WHAT IS BEING ASKED —
Every line in the entries that holds the word "asks" counts toward the answer, which should be a single number.

==============================

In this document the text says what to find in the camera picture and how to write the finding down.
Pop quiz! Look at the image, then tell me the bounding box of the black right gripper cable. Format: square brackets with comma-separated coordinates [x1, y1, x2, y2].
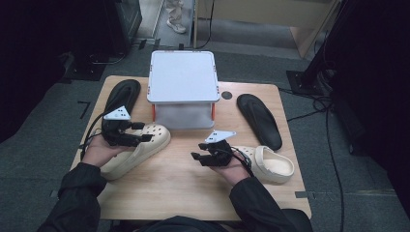
[230, 146, 256, 179]

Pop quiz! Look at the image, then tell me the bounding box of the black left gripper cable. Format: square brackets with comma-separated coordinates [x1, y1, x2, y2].
[78, 111, 109, 160]

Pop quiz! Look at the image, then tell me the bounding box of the cream clog shoe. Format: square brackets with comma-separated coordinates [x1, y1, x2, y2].
[236, 145, 296, 186]
[100, 123, 172, 182]

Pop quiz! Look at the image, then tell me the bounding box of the dark cabinet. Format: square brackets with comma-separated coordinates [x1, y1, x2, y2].
[104, 0, 143, 56]

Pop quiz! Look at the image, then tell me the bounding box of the person's right hand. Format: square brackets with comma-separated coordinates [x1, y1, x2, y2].
[209, 154, 256, 188]

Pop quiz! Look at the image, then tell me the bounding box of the black floor cable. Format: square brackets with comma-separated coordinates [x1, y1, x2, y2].
[278, 86, 346, 232]

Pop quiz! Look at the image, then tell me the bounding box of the white shoe rack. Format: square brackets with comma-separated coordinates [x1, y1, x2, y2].
[146, 49, 221, 131]

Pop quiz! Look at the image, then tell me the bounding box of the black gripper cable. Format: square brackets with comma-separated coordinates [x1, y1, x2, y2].
[78, 111, 109, 160]
[230, 146, 256, 179]

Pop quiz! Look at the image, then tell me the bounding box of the black hanging cable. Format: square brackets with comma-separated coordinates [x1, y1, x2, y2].
[194, 0, 216, 50]

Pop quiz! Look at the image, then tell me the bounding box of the grey tape strip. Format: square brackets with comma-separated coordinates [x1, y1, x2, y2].
[294, 190, 316, 199]

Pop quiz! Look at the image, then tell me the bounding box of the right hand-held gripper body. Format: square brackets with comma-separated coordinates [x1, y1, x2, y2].
[197, 130, 238, 168]

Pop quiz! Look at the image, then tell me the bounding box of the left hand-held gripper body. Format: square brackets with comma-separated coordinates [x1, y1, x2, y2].
[101, 105, 144, 148]

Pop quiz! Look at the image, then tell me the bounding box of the light wooden cabinet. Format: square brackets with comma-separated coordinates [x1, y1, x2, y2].
[192, 0, 343, 59]

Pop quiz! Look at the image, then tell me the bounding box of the black stand base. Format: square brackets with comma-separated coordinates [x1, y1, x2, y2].
[285, 70, 327, 97]

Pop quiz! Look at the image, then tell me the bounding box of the person's left hand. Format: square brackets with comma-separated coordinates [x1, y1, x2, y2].
[81, 132, 132, 169]

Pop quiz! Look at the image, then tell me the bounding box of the person's dark jacket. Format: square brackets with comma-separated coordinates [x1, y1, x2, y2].
[133, 215, 228, 232]

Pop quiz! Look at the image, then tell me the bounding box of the black floor plate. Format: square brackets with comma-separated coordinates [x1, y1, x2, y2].
[63, 60, 111, 82]

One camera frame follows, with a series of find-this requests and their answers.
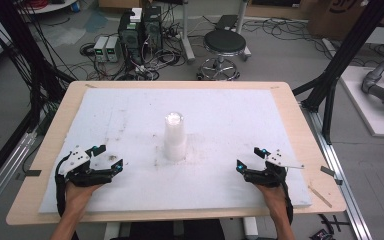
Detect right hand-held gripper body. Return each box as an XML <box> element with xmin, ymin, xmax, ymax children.
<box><xmin>244</xmin><ymin>149</ymin><xmax>305</xmax><ymax>187</ymax></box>

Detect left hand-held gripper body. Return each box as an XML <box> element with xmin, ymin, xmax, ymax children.
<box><xmin>59</xmin><ymin>145</ymin><xmax>117</xmax><ymax>188</ymax></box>

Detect person's right hand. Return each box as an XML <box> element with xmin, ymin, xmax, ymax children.
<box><xmin>254</xmin><ymin>184</ymin><xmax>290</xmax><ymax>220</ymax></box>

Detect person's left hand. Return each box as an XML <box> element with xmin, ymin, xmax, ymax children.
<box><xmin>64</xmin><ymin>182</ymin><xmax>103</xmax><ymax>218</ymax></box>

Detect thin wooden stick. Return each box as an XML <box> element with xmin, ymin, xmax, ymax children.
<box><xmin>307</xmin><ymin>184</ymin><xmax>334</xmax><ymax>209</ymax></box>

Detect white table leg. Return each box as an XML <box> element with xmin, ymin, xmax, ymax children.
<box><xmin>242</xmin><ymin>216</ymin><xmax>260</xmax><ymax>240</ymax></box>
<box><xmin>103</xmin><ymin>221</ymin><xmax>121</xmax><ymax>240</ymax></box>

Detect stack of clear plastic cups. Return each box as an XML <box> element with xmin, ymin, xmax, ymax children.
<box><xmin>163</xmin><ymin>111</ymin><xmax>188</xmax><ymax>163</ymax></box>

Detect white foam mat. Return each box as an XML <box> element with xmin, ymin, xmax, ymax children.
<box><xmin>38</xmin><ymin>87</ymin><xmax>313</xmax><ymax>215</ymax></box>

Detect person's dark trousers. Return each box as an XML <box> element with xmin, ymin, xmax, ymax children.
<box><xmin>109</xmin><ymin>218</ymin><xmax>226</xmax><ymax>240</ymax></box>

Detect grey power supply unit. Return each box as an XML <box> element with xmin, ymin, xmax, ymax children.
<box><xmin>93</xmin><ymin>35</ymin><xmax>110</xmax><ymax>63</ymax></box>
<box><xmin>105</xmin><ymin>35</ymin><xmax>122</xmax><ymax>64</ymax></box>

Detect white platform board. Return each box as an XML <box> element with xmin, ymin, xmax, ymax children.
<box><xmin>339</xmin><ymin>65</ymin><xmax>384</xmax><ymax>139</ymax></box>

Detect black computer tower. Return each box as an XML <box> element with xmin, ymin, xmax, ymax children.
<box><xmin>142</xmin><ymin>5</ymin><xmax>164</xmax><ymax>55</ymax></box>
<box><xmin>117</xmin><ymin>11</ymin><xmax>145</xmax><ymax>67</ymax></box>

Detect black round stool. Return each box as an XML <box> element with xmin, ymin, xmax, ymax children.
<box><xmin>196</xmin><ymin>29</ymin><xmax>248</xmax><ymax>82</ymax></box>

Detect white stand leg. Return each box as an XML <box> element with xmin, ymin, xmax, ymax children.
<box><xmin>179</xmin><ymin>0</ymin><xmax>197</xmax><ymax>65</ymax></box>
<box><xmin>235</xmin><ymin>0</ymin><xmax>252</xmax><ymax>63</ymax></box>

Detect black flat case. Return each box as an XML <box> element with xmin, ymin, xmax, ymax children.
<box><xmin>214</xmin><ymin>14</ymin><xmax>240</xmax><ymax>31</ymax></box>

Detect small white box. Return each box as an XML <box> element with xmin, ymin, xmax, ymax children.
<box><xmin>129</xmin><ymin>7</ymin><xmax>144</xmax><ymax>24</ymax></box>

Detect brown cardboard box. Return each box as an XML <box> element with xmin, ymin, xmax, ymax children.
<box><xmin>307</xmin><ymin>0</ymin><xmax>370</xmax><ymax>42</ymax></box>

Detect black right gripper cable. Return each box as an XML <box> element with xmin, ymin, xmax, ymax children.
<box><xmin>278</xmin><ymin>173</ymin><xmax>295</xmax><ymax>225</ymax></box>

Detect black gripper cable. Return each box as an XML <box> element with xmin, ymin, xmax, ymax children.
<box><xmin>54</xmin><ymin>152</ymin><xmax>73</xmax><ymax>218</ymax></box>
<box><xmin>278</xmin><ymin>173</ymin><xmax>295</xmax><ymax>225</ymax></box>

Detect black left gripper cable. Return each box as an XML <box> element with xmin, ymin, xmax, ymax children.
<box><xmin>54</xmin><ymin>152</ymin><xmax>73</xmax><ymax>218</ymax></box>

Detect aluminium floor rail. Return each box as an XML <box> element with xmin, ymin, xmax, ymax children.
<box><xmin>0</xmin><ymin>130</ymin><xmax>38</xmax><ymax>224</ymax></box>
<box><xmin>300</xmin><ymin>102</ymin><xmax>375</xmax><ymax>240</ymax></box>

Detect tangle of floor cables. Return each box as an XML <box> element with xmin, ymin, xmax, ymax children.
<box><xmin>79</xmin><ymin>19</ymin><xmax>189</xmax><ymax>82</ymax></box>

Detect black metal frame post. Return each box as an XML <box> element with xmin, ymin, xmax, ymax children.
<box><xmin>292</xmin><ymin>0</ymin><xmax>384</xmax><ymax>145</ymax></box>
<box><xmin>0</xmin><ymin>0</ymin><xmax>77</xmax><ymax>198</ymax></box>

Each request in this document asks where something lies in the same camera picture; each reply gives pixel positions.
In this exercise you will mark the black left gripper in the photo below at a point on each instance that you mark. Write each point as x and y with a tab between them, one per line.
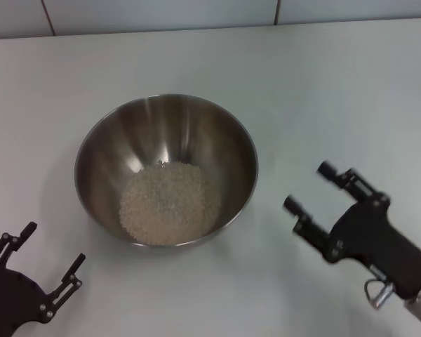
10	302

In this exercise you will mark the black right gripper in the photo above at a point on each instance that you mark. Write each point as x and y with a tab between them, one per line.
368	235

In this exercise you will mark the stainless steel mixing bowl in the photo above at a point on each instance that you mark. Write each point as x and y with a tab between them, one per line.
161	133

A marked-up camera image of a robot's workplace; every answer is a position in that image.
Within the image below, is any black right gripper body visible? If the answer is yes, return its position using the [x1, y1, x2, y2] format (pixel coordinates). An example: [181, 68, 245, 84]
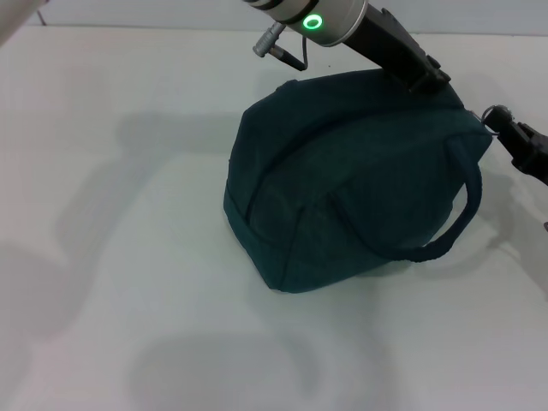
[511, 132, 548, 188]

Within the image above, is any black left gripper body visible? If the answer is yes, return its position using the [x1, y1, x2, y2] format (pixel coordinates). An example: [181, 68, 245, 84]
[340, 3, 436, 93]

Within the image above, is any metal zipper pull ring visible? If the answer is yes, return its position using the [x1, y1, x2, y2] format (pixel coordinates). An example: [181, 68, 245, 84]
[469, 102, 509, 139]

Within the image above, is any dark teal fabric lunch bag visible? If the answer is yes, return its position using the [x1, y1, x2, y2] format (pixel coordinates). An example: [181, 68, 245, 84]
[223, 68, 493, 295]

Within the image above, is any left arm cable with plug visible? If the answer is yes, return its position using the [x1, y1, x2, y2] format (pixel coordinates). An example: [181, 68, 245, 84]
[252, 23, 310, 72]

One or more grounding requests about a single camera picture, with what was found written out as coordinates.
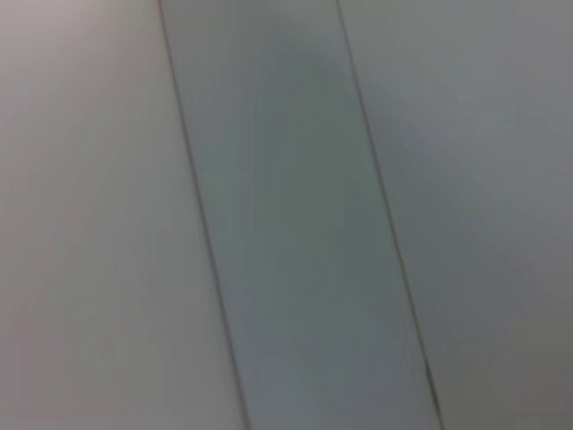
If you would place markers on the clear plastic ruler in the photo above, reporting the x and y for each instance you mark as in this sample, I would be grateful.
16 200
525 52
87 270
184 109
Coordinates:
304 215

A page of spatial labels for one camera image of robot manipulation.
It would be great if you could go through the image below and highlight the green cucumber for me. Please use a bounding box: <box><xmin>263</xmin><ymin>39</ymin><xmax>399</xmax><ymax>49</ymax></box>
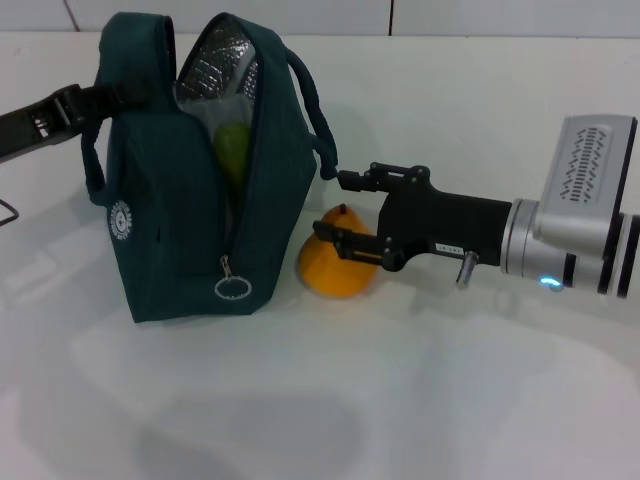
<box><xmin>213</xmin><ymin>123</ymin><xmax>253</xmax><ymax>194</ymax></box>

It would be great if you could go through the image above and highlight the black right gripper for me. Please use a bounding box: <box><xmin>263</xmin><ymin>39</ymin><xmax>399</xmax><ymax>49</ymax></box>
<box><xmin>312</xmin><ymin>161</ymin><xmax>516</xmax><ymax>275</ymax></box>

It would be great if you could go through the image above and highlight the dark teal insulated lunch bag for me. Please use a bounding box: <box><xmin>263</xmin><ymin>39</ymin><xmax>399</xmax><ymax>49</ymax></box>
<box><xmin>80</xmin><ymin>12</ymin><xmax>340</xmax><ymax>325</ymax></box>

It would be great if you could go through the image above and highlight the right gripper cable with plug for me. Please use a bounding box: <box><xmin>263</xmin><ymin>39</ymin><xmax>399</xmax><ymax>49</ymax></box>
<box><xmin>454</xmin><ymin>251</ymin><xmax>480</xmax><ymax>291</ymax></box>

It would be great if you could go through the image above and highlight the orange yellow pear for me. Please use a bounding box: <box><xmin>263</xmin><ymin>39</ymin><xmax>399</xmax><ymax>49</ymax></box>
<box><xmin>297</xmin><ymin>203</ymin><xmax>384</xmax><ymax>300</ymax></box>

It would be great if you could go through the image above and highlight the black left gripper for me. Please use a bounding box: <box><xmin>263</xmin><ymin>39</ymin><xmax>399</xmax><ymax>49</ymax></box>
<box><xmin>0</xmin><ymin>82</ymin><xmax>152</xmax><ymax>164</ymax></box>

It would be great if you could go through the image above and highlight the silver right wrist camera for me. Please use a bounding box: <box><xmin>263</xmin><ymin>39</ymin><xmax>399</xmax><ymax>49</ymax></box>
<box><xmin>533</xmin><ymin>115</ymin><xmax>640</xmax><ymax>261</ymax></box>

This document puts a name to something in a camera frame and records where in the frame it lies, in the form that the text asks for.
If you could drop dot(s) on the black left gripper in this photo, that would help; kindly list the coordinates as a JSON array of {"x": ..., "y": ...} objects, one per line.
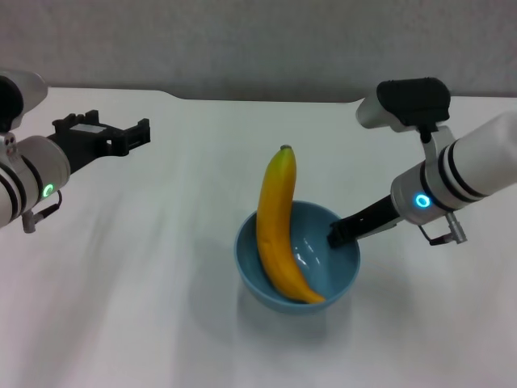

==============================

TASK SOLUTION —
2